----- EXERCISE DATA

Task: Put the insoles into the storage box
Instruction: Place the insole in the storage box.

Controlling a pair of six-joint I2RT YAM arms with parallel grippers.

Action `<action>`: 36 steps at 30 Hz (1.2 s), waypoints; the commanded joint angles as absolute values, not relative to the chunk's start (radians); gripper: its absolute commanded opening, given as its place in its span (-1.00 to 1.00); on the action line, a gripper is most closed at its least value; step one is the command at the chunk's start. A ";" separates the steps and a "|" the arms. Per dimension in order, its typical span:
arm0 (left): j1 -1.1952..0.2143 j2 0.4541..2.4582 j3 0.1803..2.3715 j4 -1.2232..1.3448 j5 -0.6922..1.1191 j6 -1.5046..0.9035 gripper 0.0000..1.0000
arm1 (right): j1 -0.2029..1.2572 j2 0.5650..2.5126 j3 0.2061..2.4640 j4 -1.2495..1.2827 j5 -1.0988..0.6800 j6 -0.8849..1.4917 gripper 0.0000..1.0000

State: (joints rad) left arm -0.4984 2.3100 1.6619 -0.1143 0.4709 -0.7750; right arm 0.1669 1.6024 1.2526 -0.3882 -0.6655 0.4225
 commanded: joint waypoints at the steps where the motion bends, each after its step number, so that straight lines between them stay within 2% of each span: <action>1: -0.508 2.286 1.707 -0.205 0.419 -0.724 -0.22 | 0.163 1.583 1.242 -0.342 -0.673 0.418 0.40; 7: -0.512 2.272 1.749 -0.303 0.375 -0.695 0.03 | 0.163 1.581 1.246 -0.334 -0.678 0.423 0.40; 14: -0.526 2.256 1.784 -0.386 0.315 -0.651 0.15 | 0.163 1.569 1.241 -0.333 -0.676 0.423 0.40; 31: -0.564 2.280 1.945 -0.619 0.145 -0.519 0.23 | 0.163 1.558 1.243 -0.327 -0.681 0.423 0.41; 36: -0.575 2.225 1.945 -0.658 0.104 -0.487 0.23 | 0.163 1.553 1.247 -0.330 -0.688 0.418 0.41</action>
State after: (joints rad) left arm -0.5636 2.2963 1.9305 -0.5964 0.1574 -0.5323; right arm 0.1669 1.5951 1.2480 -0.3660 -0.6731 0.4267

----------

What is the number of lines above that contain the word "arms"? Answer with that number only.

◆ **RESULT FOR THIS TASK**
2